By Zach Noble:
The Office of Personnel Management’s Federal Investigative Services, which currently handles some 95 percent of federal background investigations, will be absorbed by a new joint venture: the National Background Investigations Bureau. The Obama administration’s fiscal year 2017 budget request will include $95 million in dedicated IT development funding for the new agency.
The NBIB will report to OPM’s director, but the Defense Department will shoulder the entirety of the burden of the new bureau’s IT operations, from design all the way through security and operations.
The DOD CIO’s office will handle design, while the Defense Information Systems Agency will handle execution, officials said.
“We needed to balance the need for real change with keeping an enterprise wide mindset, leveraging the good work that OPM has already done,” said Michael Daniel, special assistant to the president and National Security Council cybersecurity coordinator. “Simply moving this organization would not necessarily make for real significant change.”
One of the leading Capitol Hill critics of OPM, however, was not impressed.
“Simply creating a new government entity doesn’t solve the problem,” said Rep. Jason Chaffez (R-Utah), the chairman of the House Oversight and Government Reform Committee. “Today’s announcement seems aimed only at solving a perception problem rather than tackling the reforms needed to fix a broken security clearance process.”
But the move was welcomed by Rep. Ted Lieu (D-Calif.), who sits on the Oversight committee, and who has previously called for security clearance processing to be taken away from OPM. “I am encouraged by today’s announcement that the administration will be implementing much-needed changes to the way our government protects what has been described as the ‘crown jewels’ of intelligence: the background investigations of Americans with security clearances,” Lieu said.
And while the specific structure is a new development, changes have been in the works for some time.
Feds have been looking at ways to automate and improve security clearance investigations since at least 2011, and in the wake of last year’s massive OPM breach, the Obama administration pushed a 90-day review of the process.
In the near term, the interagency Performance Accountability Council charged with fulfilling the Obama administration’s goal of reforming the security clearance process and automating insider threat detection will set up a transition team to help FIS become NBIB.
The target date for the switchover was left unstated. Federal CIO Tony Scott said they’re aiming for a “seamless transition over time.”
“I don’t want to get into a specific timeline at this point,” added Daniel.
For the coming year, the slow roll will be funded by OPM. More funding will likely come through DOD next year.
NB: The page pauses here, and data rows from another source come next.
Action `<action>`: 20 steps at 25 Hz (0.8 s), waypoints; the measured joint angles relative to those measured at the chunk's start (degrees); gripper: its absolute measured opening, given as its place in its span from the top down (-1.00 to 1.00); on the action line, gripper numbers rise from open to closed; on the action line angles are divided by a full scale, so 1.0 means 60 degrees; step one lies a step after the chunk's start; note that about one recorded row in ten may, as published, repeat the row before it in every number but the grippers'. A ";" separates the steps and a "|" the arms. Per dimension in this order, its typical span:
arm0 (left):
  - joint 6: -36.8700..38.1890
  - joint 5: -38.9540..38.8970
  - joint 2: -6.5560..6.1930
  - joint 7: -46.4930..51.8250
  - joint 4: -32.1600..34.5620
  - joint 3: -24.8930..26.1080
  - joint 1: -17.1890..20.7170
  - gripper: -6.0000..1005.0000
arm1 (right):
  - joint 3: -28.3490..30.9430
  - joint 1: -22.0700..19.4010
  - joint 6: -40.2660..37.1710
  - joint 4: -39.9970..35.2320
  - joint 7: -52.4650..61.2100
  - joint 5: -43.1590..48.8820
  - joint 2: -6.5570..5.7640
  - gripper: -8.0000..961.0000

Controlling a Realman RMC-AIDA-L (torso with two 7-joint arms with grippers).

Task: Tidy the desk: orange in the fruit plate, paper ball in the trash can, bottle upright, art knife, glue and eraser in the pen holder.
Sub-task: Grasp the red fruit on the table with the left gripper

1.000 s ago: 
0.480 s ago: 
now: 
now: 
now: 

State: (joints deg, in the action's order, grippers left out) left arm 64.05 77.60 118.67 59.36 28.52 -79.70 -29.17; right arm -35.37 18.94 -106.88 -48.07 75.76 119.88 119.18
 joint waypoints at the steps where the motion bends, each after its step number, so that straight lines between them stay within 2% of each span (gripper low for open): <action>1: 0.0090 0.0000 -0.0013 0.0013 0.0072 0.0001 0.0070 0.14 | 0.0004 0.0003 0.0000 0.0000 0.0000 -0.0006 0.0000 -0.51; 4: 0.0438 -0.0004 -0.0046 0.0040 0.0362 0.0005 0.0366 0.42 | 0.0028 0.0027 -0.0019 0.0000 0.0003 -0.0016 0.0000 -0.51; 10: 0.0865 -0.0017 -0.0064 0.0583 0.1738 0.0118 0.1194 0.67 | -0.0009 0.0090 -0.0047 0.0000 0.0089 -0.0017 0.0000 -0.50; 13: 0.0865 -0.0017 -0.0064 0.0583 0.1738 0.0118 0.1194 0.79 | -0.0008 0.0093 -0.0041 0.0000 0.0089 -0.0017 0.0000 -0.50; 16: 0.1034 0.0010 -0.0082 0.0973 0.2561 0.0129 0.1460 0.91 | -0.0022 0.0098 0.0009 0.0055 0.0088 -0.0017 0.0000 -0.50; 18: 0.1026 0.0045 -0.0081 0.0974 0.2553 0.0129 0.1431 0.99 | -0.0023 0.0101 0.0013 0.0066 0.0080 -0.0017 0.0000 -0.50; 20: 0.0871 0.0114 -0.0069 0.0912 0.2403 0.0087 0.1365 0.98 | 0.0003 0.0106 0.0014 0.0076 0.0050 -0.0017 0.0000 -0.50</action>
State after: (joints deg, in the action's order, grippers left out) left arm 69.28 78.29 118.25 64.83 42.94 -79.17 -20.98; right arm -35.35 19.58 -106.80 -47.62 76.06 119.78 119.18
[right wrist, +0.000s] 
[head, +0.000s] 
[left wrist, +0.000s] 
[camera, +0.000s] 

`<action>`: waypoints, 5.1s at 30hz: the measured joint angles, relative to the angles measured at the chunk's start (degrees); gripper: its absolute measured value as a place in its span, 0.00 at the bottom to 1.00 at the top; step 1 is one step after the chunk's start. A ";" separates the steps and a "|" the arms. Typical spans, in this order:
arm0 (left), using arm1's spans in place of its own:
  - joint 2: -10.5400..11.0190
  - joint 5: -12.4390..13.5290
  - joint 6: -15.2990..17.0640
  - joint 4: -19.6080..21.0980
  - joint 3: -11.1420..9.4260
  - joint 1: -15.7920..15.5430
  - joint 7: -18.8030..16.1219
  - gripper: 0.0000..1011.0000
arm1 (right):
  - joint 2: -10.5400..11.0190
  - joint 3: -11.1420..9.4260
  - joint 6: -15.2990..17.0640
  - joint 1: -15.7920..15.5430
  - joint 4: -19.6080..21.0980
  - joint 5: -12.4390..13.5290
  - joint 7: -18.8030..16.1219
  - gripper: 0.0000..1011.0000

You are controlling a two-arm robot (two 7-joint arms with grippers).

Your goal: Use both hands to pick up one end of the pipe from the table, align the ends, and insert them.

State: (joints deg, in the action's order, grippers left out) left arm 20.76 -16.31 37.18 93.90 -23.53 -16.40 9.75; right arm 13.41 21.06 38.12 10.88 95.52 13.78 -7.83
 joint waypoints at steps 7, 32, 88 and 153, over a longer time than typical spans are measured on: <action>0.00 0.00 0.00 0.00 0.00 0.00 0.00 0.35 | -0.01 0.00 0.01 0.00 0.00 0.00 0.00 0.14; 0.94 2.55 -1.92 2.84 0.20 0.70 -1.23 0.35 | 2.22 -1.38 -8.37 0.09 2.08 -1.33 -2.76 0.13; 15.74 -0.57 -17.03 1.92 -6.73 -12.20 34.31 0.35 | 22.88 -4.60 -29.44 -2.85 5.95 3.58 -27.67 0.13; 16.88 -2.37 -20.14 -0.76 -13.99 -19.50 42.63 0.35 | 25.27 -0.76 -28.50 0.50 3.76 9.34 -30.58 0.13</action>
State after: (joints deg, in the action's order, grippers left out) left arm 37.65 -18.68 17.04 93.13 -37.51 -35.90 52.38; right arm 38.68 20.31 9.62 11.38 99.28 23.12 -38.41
Scott didn’t elaborate on resources other than the planned $95 million budget request.
Scott emphasized adaptability and centralized responsibilities as key elements of NBIB plans.
On the contractor side of the equation, meanwhile, the situation is a bit vague.
The Office of Management and Budget, a lead player in the Performance Accountability Council, did not say whether a new line of business dedicated to automated investigations had been set up, or would be soon.
“We are working to put in place new contract vehicles when the current ones expire at the end of this year,” OPM Acting Director Beth Cobert said.
Cobert also pointed to the ongoing hiring of 400 new FIS investigators, who will help reduce the security clearance backlog and who will be rolled into the new NBIB.
In a Jan. 22 email to OPM staff, Cobert said the new agency “means that the individuals who work every day to perform the critical mission of conducting background investigations will be empowered with additional tools and increased support to do their vital work.”
“There will be changes,” Cobert wrote. “But the day-to-day work of background investigations, and the people who perform them, will continue within OPM.”
On the security side, details were similarly scarce, but DOD officials promised to deploy best practices to protect systems and personal information.
Richard Hale, DOD’s deputy CIO for cybersecurity, said part of the design approach may include storing information offline, and added that DOD would use encryption “everywhere that’s appropriate.”
Officials also noted that going forward, security clearance requirements would be stricter — part of the effort to combat insider threats. Regardless of access level, security clearance holders will be re-investigated every five years, and continuous evaluation programs are in the works to help keep tabs on clearance holders’ fitness.